当院は、皮膚科を標榜しておりますので泌尿器科を標榜するに至りました。こう書くと、なぜと思われる方もおられるかもしれません。

答えは、歴史的背景です。

 

泌尿器科学は土肥慶蔵先生が1898年東京帝国大学に皮膚病と性病を対象とした教室を開いたことに端を発しました。

 

医学生のころに、そういえば勉強したなあと関係者ならば思い出されるかもしれません。

 

最近話題のロシアに勝った1904年日露戦争の少し前になります。

このときは良かったな。
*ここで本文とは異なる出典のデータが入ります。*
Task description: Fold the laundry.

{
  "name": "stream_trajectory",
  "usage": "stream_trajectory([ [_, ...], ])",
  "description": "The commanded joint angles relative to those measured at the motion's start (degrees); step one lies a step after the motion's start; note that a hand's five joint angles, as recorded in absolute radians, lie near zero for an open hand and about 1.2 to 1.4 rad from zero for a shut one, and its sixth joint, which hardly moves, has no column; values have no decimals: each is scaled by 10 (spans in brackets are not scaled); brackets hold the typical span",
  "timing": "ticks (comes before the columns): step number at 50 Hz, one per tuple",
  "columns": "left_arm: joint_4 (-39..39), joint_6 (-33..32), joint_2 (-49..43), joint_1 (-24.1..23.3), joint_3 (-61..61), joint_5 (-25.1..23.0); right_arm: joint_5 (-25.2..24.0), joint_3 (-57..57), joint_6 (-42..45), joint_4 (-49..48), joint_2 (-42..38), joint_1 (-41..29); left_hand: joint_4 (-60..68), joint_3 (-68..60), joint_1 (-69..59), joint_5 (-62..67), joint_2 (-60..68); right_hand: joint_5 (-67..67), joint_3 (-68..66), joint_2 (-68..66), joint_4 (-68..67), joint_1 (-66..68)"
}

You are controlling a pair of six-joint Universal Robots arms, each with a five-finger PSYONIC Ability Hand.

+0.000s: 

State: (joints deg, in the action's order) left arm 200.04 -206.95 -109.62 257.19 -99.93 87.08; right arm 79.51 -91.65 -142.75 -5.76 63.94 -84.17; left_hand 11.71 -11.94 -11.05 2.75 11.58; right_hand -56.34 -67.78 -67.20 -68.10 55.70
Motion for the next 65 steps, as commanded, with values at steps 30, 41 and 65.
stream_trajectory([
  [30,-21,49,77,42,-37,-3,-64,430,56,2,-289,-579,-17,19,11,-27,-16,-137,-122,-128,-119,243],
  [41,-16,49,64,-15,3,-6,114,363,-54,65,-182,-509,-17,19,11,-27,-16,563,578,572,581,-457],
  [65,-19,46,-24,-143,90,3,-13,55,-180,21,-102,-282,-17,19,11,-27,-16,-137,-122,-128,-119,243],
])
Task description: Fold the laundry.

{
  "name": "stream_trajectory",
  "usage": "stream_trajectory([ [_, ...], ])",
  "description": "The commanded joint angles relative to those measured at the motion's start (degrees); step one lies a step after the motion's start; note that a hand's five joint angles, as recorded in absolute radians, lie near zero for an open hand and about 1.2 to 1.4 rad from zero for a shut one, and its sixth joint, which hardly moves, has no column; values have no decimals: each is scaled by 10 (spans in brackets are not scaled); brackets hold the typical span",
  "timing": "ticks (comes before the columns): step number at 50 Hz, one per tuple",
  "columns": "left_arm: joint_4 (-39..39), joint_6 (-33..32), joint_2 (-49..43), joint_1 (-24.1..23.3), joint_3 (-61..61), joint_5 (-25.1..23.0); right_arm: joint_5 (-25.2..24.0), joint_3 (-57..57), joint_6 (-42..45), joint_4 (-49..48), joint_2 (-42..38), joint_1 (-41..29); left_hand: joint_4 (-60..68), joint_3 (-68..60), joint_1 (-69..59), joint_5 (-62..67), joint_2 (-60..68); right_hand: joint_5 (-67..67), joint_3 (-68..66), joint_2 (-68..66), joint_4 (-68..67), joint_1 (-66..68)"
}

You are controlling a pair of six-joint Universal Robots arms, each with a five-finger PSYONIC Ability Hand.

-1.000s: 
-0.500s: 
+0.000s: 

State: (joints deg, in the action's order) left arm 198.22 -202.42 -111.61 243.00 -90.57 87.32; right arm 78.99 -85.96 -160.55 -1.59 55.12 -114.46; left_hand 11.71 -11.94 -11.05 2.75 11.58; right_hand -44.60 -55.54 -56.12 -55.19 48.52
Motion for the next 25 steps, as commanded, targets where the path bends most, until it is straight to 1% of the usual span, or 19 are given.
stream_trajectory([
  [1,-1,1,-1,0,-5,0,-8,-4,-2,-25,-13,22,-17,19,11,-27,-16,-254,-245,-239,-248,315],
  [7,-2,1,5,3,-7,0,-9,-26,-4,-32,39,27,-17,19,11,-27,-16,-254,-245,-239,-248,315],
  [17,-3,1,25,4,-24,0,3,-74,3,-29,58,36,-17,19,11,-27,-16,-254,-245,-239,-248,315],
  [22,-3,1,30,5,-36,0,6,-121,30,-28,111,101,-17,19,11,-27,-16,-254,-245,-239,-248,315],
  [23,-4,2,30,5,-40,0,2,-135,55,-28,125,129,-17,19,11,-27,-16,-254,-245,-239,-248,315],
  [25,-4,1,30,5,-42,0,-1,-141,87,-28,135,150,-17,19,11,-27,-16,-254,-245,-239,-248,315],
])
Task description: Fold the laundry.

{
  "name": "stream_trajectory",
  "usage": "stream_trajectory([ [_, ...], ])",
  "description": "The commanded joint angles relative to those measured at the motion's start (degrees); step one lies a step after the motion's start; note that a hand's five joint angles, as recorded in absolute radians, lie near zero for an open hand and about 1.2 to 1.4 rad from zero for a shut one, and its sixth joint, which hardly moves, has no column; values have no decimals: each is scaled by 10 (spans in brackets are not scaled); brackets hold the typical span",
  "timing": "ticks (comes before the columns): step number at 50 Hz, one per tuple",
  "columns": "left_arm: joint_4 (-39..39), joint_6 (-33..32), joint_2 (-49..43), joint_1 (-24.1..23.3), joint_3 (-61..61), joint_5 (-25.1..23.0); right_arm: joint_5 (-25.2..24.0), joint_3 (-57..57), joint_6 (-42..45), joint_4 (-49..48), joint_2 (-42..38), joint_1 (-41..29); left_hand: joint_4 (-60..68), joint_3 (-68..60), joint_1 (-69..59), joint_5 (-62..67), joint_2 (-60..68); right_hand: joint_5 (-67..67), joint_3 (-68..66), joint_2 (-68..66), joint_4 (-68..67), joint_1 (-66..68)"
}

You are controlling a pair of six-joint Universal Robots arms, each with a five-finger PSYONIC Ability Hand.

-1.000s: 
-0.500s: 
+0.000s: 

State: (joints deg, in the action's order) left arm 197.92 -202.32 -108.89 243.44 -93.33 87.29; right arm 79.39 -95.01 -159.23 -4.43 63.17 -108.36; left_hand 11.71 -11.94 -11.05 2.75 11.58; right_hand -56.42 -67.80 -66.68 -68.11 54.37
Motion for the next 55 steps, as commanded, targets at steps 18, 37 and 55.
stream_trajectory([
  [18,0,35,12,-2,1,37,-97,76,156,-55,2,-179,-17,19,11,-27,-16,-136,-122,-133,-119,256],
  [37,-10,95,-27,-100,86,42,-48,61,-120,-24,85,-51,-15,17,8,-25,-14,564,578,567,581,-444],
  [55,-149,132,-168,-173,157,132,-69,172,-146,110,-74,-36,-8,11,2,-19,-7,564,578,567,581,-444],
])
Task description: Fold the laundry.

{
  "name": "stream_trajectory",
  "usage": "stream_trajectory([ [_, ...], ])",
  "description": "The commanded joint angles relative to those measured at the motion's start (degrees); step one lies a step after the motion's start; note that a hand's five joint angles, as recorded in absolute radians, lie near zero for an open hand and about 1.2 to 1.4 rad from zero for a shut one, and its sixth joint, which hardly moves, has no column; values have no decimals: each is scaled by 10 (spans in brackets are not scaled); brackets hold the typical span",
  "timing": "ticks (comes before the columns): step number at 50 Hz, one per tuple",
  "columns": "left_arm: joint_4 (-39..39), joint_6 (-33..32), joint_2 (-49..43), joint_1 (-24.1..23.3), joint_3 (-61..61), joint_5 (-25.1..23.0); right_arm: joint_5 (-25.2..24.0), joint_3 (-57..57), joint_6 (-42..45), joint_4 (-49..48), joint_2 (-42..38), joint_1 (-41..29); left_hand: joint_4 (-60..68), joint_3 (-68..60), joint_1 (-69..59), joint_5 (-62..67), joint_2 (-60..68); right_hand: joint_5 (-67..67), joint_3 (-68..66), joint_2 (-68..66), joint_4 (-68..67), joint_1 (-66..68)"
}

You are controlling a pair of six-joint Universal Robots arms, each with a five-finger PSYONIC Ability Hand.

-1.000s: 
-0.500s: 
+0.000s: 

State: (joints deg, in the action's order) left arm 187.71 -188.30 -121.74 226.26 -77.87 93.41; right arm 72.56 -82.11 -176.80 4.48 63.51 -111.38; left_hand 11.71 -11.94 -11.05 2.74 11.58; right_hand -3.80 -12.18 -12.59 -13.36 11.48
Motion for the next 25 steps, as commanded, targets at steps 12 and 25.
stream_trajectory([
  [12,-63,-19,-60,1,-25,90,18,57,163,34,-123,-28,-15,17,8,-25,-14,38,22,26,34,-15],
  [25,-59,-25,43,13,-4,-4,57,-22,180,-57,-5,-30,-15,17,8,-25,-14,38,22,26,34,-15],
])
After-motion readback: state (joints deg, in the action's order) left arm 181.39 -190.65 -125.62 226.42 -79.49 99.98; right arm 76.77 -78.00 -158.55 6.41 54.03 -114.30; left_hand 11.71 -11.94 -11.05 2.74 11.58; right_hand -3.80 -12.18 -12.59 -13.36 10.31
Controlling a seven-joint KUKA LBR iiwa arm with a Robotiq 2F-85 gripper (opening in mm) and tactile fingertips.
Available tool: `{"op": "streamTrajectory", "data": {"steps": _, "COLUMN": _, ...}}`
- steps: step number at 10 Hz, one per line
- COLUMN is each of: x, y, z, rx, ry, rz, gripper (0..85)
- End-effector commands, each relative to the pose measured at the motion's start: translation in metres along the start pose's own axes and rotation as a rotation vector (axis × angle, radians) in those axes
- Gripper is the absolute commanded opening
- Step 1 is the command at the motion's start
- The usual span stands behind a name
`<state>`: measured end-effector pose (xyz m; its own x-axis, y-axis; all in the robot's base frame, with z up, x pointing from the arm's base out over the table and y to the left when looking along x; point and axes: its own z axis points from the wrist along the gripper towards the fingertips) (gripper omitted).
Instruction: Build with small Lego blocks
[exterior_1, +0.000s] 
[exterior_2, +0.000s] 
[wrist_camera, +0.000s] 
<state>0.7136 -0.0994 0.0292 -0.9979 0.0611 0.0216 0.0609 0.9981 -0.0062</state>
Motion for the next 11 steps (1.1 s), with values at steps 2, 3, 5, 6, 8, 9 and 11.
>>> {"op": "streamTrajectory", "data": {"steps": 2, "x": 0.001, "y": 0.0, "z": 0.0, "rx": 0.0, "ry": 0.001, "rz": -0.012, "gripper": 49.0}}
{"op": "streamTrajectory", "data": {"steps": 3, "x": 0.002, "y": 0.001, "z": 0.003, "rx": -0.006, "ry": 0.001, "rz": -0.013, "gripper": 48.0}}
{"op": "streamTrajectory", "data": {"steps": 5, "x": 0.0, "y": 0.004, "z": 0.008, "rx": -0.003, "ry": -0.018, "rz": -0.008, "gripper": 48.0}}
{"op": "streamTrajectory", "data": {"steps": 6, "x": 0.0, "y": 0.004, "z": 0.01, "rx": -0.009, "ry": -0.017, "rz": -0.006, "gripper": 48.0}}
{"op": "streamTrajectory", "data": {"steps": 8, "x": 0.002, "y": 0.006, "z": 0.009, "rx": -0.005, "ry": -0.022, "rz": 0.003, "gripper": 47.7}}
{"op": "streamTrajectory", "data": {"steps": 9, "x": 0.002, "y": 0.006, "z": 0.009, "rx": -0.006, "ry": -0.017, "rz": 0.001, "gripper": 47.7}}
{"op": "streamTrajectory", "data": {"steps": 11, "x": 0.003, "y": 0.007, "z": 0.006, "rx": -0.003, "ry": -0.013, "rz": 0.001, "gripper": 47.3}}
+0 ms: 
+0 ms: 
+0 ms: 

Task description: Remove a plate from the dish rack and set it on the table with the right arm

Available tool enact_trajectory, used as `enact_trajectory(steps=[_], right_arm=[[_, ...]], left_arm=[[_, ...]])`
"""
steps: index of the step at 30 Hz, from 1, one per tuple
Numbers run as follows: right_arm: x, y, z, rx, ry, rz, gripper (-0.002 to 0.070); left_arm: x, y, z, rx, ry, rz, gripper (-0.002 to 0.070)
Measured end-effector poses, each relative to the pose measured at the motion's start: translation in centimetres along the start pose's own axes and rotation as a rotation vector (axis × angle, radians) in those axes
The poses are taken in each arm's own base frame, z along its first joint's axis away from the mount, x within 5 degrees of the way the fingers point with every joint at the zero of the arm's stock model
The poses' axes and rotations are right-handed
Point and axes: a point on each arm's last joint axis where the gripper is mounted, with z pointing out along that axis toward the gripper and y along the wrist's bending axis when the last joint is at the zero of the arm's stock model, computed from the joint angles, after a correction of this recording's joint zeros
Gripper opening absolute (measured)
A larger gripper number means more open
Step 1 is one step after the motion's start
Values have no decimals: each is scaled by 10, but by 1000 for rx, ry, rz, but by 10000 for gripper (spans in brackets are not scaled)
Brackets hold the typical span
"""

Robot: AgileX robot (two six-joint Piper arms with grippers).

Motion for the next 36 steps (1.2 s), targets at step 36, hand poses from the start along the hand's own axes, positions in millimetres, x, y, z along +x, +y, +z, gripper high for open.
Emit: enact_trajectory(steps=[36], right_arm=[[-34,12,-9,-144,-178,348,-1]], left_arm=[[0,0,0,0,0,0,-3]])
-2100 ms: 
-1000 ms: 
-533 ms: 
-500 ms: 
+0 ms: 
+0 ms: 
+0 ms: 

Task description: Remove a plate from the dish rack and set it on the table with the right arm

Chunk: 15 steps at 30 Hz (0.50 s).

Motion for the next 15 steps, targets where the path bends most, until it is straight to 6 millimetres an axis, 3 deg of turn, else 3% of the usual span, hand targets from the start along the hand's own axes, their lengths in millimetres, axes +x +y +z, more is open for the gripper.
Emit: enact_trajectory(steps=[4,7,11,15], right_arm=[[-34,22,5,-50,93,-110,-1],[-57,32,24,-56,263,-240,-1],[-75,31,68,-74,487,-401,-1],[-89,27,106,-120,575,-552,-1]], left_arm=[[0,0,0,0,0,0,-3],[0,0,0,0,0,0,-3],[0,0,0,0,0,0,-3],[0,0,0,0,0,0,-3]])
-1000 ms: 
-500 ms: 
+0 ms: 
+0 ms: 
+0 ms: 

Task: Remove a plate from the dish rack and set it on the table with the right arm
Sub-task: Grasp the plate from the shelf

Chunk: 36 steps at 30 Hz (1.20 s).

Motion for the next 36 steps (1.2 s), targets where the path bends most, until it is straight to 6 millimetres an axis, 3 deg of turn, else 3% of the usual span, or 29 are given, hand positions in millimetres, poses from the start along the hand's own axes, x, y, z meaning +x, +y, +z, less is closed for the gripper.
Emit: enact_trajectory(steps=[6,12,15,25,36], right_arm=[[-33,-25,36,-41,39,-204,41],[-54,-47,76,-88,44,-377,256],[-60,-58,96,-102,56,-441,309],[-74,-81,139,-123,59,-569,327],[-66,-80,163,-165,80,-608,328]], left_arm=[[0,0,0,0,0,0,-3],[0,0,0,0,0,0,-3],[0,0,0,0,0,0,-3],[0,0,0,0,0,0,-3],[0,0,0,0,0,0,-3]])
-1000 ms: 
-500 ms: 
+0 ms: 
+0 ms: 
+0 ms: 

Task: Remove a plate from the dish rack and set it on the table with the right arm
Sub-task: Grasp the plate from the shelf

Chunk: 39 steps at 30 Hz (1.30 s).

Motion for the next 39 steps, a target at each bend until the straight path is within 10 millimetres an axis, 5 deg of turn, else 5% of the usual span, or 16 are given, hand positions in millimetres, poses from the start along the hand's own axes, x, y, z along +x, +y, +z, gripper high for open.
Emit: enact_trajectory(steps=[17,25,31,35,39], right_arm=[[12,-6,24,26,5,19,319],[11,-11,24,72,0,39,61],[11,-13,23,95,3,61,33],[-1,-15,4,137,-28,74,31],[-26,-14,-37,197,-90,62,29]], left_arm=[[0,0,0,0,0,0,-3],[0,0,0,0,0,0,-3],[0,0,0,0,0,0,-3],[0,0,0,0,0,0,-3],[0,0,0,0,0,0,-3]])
北方領土は日本固有の領土なのになと考えてしまいます。

 

話を戻しますと、当時、性病は梅毒と淋病がほとんどで、良い治療も無いから淋病で尿道炎をおこして尿道が狭くなり外科的に処置をしておりました。

 

加えて、梅毒は皮膚に病変をおこしますから、皮膚科学の出番となるわけです。

 

このように性病を介在とした土肥教授の皮膚科泌尿器学教室が発展し多くの優秀な人材を輩出するにいたったわけです。

 

時が流れて、化学療法の発展とともに性病が制御できるようになり、もともと外科系である泌尿器学の出番が少なくなり、皮膚科と袂を分かつという歴史的な背景がありました。

 

当院は、これからもどんどん進化し続けて行きます。その一つとして、時代と逆行しているかもしれませんが元は一緒であった皮膚科と泌尿器科を連携させ、困っている方々へ少しでも手助けができればと考えております。

 

総合内科の知識を土台にした治療を心がけるのは当たり前のことではあります。なにとぞ宜しくお願いします。